Your task is to reproduce exactly the lines that run from the beginning of the data through the line where "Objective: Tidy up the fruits" appears.

╭──

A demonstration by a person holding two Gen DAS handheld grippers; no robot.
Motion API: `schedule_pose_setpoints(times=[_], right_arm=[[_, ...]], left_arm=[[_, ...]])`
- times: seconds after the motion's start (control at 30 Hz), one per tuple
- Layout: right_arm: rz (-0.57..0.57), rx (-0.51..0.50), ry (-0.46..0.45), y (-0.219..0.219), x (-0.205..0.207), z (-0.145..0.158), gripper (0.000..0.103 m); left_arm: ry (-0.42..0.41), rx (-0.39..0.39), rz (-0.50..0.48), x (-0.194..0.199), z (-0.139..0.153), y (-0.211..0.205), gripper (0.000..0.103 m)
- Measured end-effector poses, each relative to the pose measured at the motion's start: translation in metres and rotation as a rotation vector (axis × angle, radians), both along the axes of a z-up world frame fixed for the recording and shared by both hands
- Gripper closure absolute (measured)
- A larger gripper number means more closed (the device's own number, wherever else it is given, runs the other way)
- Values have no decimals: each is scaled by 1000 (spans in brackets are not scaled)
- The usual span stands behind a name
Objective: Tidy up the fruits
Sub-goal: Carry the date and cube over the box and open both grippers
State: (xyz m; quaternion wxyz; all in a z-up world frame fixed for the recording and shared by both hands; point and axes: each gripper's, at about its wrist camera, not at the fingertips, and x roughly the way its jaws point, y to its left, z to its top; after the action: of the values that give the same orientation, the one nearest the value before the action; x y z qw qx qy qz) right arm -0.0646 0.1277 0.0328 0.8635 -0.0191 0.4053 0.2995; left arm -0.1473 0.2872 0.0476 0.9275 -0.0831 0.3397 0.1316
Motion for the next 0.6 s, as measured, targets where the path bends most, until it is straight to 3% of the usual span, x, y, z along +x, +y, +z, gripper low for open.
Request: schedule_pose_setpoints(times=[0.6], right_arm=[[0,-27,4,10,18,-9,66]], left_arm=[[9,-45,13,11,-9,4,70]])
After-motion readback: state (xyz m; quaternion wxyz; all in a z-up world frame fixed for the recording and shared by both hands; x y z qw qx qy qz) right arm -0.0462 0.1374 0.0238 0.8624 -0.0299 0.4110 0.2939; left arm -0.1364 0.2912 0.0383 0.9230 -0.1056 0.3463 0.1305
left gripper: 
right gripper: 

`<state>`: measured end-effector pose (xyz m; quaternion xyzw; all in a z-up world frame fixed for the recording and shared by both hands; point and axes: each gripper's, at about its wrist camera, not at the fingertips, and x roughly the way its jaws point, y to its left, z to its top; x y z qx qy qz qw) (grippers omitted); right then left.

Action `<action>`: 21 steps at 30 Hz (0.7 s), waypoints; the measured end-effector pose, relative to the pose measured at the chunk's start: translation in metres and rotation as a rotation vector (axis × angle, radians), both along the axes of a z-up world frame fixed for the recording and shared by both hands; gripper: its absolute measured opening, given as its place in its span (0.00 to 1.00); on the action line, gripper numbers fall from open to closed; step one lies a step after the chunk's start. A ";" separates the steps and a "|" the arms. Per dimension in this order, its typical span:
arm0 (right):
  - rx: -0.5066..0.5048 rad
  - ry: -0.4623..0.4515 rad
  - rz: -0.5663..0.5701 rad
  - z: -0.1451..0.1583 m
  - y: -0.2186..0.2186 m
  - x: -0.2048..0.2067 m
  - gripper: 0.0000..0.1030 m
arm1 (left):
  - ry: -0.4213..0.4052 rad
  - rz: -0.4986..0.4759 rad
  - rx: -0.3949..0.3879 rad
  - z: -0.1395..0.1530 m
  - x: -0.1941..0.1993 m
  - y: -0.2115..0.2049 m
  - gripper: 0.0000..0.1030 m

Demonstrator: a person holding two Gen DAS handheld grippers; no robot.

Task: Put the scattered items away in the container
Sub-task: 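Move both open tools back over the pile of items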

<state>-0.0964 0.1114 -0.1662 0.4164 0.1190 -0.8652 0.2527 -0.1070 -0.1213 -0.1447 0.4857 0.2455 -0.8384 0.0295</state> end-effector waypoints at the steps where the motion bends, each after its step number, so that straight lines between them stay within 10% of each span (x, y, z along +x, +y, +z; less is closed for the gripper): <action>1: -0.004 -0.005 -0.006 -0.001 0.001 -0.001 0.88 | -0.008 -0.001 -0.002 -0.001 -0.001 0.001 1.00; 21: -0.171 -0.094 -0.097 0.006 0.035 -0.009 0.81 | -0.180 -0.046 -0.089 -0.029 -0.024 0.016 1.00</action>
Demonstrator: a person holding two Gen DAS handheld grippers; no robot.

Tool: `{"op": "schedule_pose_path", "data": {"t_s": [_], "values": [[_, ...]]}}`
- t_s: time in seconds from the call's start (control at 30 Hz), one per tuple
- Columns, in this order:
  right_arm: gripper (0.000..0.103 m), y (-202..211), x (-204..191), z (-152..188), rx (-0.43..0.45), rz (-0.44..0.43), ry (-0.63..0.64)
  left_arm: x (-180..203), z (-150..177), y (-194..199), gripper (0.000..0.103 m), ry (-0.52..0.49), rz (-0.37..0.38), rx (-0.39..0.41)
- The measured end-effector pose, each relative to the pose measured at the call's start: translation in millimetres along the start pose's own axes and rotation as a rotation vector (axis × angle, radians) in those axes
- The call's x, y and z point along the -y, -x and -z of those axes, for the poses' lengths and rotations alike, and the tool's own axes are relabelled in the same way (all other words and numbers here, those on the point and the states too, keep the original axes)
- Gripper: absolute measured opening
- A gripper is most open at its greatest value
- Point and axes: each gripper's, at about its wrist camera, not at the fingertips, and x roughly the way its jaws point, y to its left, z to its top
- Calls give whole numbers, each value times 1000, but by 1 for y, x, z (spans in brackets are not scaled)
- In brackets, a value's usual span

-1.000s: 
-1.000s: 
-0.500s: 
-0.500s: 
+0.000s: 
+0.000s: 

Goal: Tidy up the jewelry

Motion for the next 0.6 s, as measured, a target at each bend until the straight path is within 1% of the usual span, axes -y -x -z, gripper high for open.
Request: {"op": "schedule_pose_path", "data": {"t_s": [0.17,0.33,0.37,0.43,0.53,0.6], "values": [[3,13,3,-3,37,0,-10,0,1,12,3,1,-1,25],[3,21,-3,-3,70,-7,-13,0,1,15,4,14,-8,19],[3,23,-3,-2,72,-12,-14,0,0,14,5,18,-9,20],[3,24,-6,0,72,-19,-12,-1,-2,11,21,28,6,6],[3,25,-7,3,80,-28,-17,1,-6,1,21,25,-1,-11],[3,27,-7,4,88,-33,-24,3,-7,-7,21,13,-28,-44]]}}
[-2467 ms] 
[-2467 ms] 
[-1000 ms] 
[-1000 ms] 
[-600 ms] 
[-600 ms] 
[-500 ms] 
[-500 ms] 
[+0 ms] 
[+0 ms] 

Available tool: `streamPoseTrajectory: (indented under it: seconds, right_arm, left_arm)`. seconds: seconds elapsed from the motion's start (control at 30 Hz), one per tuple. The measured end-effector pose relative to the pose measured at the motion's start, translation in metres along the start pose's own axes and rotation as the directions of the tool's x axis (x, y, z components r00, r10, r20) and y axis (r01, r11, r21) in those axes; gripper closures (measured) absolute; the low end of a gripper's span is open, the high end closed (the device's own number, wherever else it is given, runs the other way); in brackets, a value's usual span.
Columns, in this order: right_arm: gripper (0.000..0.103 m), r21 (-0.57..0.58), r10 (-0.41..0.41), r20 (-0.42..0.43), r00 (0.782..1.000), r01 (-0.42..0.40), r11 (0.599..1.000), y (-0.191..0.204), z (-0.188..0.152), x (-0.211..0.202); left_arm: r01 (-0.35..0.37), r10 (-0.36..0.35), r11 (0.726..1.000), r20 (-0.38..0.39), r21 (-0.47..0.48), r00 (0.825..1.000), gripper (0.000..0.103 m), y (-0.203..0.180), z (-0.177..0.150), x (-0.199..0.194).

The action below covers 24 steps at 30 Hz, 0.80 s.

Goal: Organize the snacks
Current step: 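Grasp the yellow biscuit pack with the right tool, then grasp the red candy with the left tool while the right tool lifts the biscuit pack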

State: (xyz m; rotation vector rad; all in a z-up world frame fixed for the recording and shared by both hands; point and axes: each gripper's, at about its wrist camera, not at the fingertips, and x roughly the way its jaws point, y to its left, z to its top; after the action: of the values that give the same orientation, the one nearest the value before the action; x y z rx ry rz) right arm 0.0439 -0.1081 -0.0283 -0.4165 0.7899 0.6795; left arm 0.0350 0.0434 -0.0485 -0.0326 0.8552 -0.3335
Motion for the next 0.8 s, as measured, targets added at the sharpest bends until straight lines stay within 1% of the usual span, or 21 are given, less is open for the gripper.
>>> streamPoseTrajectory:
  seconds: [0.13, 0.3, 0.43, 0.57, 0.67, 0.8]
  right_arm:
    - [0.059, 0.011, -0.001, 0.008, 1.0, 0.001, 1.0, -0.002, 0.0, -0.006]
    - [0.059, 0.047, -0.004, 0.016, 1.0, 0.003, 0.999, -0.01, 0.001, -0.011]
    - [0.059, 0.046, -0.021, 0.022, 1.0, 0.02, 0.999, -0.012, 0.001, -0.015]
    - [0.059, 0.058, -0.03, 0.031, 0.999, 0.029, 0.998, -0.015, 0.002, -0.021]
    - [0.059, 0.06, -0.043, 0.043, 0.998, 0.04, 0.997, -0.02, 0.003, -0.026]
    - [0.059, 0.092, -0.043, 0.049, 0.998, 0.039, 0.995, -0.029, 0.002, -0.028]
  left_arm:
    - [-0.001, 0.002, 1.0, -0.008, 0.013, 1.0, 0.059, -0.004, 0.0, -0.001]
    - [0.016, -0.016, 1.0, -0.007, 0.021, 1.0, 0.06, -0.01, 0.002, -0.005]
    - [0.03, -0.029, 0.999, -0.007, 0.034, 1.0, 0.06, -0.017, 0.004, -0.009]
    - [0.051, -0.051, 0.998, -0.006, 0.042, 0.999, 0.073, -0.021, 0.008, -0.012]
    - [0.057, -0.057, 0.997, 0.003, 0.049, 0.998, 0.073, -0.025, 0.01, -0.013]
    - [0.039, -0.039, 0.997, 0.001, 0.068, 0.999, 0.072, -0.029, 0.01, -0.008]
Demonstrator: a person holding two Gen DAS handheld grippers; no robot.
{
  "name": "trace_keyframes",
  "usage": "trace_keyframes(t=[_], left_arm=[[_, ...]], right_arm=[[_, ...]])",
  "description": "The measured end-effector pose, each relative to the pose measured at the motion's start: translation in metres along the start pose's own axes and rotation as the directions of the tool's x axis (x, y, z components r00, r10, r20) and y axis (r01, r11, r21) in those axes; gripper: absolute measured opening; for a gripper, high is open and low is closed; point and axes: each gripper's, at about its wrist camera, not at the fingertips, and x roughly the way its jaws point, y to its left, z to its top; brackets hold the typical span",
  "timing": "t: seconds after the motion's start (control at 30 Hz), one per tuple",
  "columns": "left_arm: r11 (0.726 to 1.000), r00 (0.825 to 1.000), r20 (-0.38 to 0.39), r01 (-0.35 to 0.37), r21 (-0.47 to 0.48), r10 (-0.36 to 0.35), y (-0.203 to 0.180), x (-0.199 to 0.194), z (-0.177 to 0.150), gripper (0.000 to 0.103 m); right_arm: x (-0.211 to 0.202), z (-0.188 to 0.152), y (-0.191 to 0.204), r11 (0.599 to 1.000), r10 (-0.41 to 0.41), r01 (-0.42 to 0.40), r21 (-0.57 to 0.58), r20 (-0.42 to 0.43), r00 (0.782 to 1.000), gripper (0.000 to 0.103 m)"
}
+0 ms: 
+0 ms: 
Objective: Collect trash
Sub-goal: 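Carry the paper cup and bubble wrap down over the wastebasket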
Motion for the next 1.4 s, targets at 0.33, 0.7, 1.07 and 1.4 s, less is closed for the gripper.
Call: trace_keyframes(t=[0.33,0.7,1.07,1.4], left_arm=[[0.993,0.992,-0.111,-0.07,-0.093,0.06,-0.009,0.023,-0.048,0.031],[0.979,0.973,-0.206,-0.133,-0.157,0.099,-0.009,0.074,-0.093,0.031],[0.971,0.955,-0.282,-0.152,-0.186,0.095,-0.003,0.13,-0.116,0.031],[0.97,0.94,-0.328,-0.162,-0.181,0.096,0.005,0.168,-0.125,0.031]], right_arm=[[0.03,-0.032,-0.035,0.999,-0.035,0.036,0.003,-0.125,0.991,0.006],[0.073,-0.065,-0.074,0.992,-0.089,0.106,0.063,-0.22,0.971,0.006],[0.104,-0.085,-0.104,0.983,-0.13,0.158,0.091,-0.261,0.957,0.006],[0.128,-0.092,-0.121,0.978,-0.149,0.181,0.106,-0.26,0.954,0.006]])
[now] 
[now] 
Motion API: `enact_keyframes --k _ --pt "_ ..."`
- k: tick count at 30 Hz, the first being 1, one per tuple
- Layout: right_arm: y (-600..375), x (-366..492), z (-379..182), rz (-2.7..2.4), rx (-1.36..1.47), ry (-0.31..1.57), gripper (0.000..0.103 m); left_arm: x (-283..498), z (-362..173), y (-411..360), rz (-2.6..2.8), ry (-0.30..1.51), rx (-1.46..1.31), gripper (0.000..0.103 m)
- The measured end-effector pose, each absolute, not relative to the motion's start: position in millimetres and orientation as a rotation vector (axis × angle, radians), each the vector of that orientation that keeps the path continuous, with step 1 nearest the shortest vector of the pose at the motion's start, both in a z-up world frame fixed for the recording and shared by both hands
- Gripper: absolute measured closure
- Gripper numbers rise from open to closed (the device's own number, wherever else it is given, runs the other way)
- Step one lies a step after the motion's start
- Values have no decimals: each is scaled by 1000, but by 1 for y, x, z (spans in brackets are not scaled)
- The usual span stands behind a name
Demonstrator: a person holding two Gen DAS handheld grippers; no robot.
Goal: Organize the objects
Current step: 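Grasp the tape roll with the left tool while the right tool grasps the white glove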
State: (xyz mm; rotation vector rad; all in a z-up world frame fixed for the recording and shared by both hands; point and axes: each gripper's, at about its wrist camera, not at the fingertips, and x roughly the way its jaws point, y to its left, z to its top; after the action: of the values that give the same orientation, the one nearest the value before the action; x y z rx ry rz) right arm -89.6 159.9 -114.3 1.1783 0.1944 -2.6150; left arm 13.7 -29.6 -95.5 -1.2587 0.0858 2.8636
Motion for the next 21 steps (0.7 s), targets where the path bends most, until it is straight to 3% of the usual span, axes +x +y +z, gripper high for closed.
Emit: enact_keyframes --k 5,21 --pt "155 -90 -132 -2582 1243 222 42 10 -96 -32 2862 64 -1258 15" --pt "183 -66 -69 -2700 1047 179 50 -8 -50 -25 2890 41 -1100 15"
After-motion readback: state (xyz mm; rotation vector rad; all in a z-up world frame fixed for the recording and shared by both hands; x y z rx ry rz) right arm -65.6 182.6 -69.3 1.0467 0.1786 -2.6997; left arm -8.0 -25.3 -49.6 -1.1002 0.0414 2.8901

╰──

== Task answer ==
A demonstration by a person holding two Gen DAS handheld grippers; no robot.
Motion API: `schedule_pose_setpoints(times=[_], right_arm=[[_, ...]], left_arm=[[_, ...]])`
- times: seconds after the motion's start (control at 30 Hz), one per tuple
- Layout: right_arm: rz (-0.57..0.57), rx (-0.51..0.50), ry (-0.46..0.45), y (-0.219..0.219), x (-0.205..0.207), z (-0.145..0.158), gripper (0.000..0.103 m); left_arm: ry (-0.42..0.41), rx (-0.39..0.39), rz (-0.50..0.48), x (-0.194..0.199), z (-0.139..0.153), y (-0.211..0.205), gripper (0.000..0.103 m)
- Measured end-effector poses, each relative to the pose measured at the motion's start: translation in metres and rotation as a rotation vector (axis × angle, radians), both along the axes of a z-up world frame fixed for the recording and shared by both hands
- Gripper closure absolute (measured)
- A larger gripper number means more closed (the device's own number, wherever else it is given, runs the other way)
- Values have no decimals: each is scaled by 1000 (spans in brackets are not scaled)
- The usual span stands behind a name
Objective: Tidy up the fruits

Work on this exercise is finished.